Personal information
- Date of birth: 16 January 1984 (age 42)
- Place of birth: Szombathely, Hungary
- Height: 1.78 m (5 ft 10 in)
- Position: Right back

Team information
- Current team: Usc Pilgersdorf

Youth career
- Szombathely
- Győr
- MTK

Senior career*
- Years: Team / Apps / (Gls)
- 2001–2010: MTK / 106 / (14)
- 2002–2004: → Bodajk (loan) / 21 / (4)
- 2008: → Leicester City (loan) / 6 / (0)
- 2008–2009: → Újpest (loan) / 22 / (1)
- 2010: → Kecskemét (loan) / 15 / (0)
- 2010: → Volendam (loan) / 0 / (0)
- 2010–2012: Kecskemét / 52 / (3)
- 2012–2014: Paks / 37 / (0)
- 2014–2015: Diósgyőr / 7 / (0)
- 2014–2015: → Vasas (loan) / 15 / (0)
- 2015: Vasas / 17 / (0)
- 2015–2017: Gyirmót / 39 / (0)
- 2017–2018: MTK / 24 / (0)
- 2018–2019: Monor / 36 / (3)
- 2019–2022: III. Kerület / 7 / (0)
- 2022–: Bicske

International career^{‡}
- 1998–1999: Hungary U-14 / 3 / (0)
- 1999–2000: Hungary U-15 / 12 / (0)
- 2005: Hungary / 1 / (0)

= Gábor Bori =

Hungarian footballer (born 1984)

Gábor Bori (born 16 January 1984) is a Hungarian professional footballer who plays for Usc Pilgersdorf.

==Club career==
Bori was born in Szombathely, Hungary. He was given a trial by Leicester City manager Ian Holloway on 17 December 2007, and he signed a loan deal on 8 January 2008 until the end of the season, linking up with compatriot Zsolt Laczkó, who arrived four days earlier. Part of his motivation for joining Leicester was Hungarian goalkeeper Márton Fülöp, who before being recalled to his parent club, helped him "a lot" during his trial period. Issued the number 34 shirt, both he and Laczkó were keen to earn permanent deals to stay at the club. Bori made his debut against Coventry City at the Walkers Stadium on 12 January, making four crosses and five shots in a 2–0 victory.
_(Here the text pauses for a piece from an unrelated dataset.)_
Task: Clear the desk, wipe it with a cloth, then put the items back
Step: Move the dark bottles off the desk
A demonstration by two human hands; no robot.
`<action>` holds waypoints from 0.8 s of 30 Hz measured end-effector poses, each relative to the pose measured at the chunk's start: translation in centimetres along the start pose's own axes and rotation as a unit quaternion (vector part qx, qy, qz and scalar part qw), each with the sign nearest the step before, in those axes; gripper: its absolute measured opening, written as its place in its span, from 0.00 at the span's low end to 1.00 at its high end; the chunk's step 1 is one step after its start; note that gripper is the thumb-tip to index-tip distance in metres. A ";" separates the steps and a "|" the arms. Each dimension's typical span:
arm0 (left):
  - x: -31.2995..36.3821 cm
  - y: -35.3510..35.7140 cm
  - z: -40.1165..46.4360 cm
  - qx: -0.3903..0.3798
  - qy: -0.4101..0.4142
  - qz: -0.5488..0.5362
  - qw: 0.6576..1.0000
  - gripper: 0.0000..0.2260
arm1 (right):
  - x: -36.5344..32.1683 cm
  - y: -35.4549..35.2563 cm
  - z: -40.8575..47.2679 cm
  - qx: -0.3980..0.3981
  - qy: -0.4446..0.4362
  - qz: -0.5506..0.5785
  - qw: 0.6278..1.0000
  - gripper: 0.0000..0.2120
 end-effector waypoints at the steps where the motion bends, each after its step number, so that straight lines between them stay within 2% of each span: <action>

He played a total of six league games as Leicester were relegated at the end of the season; a permanent deal never took place.

==International career==
Bori made his senior debut in a 3–0 friendly win over Antigua and Barbuda on 18 December 2005 at the Florida International University in Miami, earning his first and only cap courtesy of then-manager Lothar Matthäus. His last call up to the national team was on 28 March 2007, as an unused substitute in a 2–0 Euro 2008 qualifying win over Moldova.